- **TASK DESCRIPTION**:
Please retype the listing exactly as it appears, skipping each picture.

- **GIVEN DATA**:
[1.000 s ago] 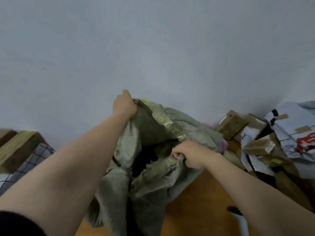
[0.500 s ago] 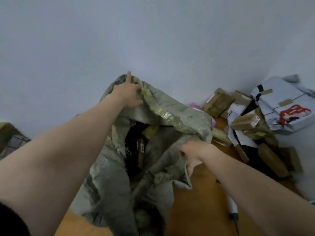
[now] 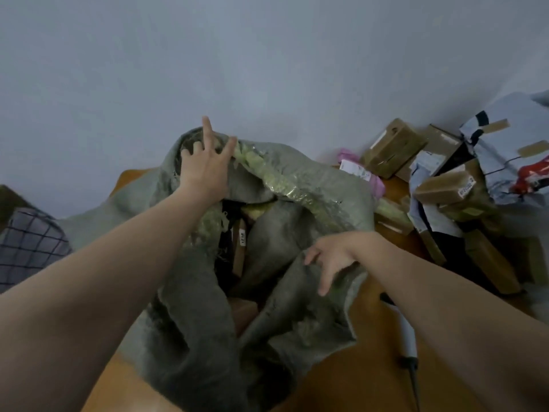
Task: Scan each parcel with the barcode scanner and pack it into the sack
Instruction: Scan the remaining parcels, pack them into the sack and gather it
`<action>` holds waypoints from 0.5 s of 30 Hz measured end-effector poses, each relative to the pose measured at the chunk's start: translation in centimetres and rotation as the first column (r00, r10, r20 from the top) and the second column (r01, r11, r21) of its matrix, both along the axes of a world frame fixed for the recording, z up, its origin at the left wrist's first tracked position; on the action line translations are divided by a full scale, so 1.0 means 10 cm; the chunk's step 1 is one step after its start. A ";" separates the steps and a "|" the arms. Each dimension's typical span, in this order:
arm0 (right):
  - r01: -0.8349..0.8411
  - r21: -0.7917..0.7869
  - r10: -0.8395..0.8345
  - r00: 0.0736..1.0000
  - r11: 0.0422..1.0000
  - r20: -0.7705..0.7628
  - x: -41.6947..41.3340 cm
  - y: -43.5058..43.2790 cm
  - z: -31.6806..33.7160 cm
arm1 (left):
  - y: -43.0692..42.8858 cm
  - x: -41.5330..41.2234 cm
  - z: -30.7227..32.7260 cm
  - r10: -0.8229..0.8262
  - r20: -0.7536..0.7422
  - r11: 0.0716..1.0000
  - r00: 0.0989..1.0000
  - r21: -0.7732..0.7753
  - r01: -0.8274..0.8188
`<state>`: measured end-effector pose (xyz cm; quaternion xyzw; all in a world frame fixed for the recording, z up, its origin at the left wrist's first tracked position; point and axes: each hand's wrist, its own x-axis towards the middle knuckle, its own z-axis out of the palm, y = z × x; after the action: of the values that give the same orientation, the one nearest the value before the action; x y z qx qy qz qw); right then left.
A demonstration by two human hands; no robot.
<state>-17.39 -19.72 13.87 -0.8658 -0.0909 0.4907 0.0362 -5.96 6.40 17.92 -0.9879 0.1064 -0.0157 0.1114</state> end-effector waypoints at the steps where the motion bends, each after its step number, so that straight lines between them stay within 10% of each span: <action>1: 0.040 0.089 -0.050 0.992 0.995 0.117 0.06 0.09 0.02 | -0.05 -0.09 0.00 -0.037 0.058 0.999 0.998 -0.034 0.039; 4: 0.016 0.235 -0.135 0.856 0.972 0.498 0.27 0.29 0.01 | -0.19 -0.37 -0.01 -0.250 0.080 0.948 0.965 -0.183 0.261; 8: -0.001 0.274 -0.135 0.868 0.962 0.477 0.56 0.36 -0.10 | -0.23 -0.57 -0.16 -0.250 -0.494 0.945 0.833 -0.312 0.098; 11: 0.062 0.263 -0.198 0.826 0.963 0.528 0.80 0.29 -0.22 | -0.03 -0.57 -0.22 -0.046 -0.781 0.970 0.623 -0.185 -0.160; 15: 0.237 0.272 -0.357 0.713 0.933 0.603 1.09 0.16 -0.14 | 0.29 -0.52 -0.18 0.218 -0.770 0.975 0.599 0.144 -0.170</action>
<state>-6.49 -18.09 12.42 -0.9773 0.0004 0.1418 0.1572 -11.16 9.35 16.11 -0.8982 0.0368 0.4301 0.0827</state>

- **ANSWER BOX**:
[1.000 s ago] 
[0.500 s ago] 
[now] 
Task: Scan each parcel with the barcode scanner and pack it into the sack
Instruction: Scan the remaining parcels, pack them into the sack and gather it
`<action>` holds waypoints from 0.5 s of 30 Hz measured end-effector poses, each relative to the pose measured at the chunk's start: translation in centimetres and rotation as the first column (r00, r10, r20 from the top) and the second column (r01, r11, r21) of its matrix, both along the axes of a world frame fixed for the recording, z up, its origin at the left wrist's first tracked position; on the action line translations are divided by a full scale, so 1.0 means 10 cm; the chunk's step 1 is one step after its start. A ";" separates the steps and a "|" the arms. Each dimension's typical span, in this order:
arm0 (right):
  - r01: -0.8349..0.8411
  - r21: -0.7917..0.7869
  - r10: -0.8395..0.8345
  - r00: 0.0736..1.0000
  - r11: 0.0422..1.0000
  - r20: -0.7705..0.7628
  - x: -41.6947..41.3340 cm
  - y: -43.5058..43.2790 cm
  - z: -31.6806..33.7160 cm
arm1 (left):
  - y: -43.0692..42.8858 cm
  - x: -41.5330..41.2234 cm
  - z: -30.7227..32.7260 cm
  - r10: -0.8229..0.8262
  - r20: -0.7536..0.7422
  - r11: 0.0716..1.0000
  - r00: 0.0989..1.0000
  - r21: -0.7732..0.7753
  - r01: -0.8274..0.8188
`<state>`: measured end-effector pose (xyz cm; quaternion xyzw; all in a world frame fixed for the recording, z up, its origin at the left wrist's first tracked position; point and axes: each hand's wrist, its own x-axis towards the middle knuckle, its own z-axis out of the palm, y = z × x; after the action: of the values that give the same orientation, the one nearest the value before the action; x y z qx qy qz qw); right then left.
A demonstration by two human hands; no robot.
<state>-17.39 -19.72 13.87 -0.8658 -0.0909 0.4907 0.0362 -5.96 6.40 17.92 -0.9879 0.1064 -0.0157 0.1114</state> end-effector waypoints at the steps where the motion bends, each after its step number, so that straight lines between them stay within 10% of each span: <action>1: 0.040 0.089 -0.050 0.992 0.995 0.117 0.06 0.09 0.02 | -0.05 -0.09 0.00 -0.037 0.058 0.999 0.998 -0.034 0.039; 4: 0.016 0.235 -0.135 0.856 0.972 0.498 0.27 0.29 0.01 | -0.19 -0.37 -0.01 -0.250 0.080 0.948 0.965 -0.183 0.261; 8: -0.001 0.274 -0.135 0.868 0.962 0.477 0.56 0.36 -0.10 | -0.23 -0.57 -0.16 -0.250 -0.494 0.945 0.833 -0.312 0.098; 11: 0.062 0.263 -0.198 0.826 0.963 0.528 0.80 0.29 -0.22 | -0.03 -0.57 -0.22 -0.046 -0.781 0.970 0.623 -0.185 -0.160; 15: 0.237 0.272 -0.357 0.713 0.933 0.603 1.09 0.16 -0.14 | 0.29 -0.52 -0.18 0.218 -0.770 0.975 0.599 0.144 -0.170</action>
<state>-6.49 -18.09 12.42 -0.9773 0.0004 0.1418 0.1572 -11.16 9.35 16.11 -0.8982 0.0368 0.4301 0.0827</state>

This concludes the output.